--- REQUIRED ACTION ---
Everything from the line containing "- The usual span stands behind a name" through the line containing "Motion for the" in the listing below should be copied exactly, and nothing more.

┄┄┄┄┄┄┄┄┄┄┄┄┄┄┄┄┄┄┄┄

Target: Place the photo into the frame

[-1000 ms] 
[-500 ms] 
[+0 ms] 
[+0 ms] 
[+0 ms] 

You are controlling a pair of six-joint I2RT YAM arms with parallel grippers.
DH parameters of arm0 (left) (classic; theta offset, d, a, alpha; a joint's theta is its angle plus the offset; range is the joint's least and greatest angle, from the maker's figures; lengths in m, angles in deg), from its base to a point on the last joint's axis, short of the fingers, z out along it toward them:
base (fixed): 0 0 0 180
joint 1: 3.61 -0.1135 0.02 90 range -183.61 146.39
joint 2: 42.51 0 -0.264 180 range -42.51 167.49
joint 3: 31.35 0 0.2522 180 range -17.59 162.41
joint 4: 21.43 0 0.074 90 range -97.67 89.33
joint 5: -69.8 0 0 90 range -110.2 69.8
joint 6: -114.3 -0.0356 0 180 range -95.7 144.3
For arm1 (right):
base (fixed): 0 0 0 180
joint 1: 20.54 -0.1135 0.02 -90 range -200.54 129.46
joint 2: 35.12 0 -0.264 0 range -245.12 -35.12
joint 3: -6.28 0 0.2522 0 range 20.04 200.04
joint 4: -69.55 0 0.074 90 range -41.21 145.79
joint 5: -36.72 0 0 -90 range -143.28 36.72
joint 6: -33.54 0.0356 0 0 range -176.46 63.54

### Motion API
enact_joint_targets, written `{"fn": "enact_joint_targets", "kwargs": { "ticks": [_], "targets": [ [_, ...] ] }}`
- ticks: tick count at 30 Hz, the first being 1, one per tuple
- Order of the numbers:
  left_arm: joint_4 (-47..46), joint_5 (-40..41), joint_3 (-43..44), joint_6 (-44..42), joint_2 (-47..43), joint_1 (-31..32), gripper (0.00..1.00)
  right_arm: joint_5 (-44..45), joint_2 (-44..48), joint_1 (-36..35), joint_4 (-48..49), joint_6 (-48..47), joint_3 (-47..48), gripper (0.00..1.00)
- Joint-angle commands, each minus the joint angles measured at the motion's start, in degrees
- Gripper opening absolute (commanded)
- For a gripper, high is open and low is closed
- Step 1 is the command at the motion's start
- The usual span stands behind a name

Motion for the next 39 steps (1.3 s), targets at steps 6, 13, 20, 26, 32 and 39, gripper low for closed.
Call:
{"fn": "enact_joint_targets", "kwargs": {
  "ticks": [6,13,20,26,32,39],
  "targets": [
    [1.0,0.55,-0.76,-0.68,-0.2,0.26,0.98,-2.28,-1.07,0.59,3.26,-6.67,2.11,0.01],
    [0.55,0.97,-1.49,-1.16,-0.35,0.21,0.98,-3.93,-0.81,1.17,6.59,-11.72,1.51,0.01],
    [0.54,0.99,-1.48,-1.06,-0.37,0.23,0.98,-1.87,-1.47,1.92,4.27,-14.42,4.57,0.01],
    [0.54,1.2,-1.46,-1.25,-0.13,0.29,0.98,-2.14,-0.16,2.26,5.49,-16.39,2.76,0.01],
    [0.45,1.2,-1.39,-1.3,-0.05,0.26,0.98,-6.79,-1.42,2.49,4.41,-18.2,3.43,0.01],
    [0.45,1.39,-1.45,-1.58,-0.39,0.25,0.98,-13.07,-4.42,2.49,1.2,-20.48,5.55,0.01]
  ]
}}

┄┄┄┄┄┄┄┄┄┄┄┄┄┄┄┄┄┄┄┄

--- RESPONSE TO THIS TASK ---
- The usual span stands behind a name

Motion for the next 39 steps (1.3 s), targets at steps 6, 13, 20, 26, 32 and 39, gripper low for closed.

Nothing more will be written for this answer.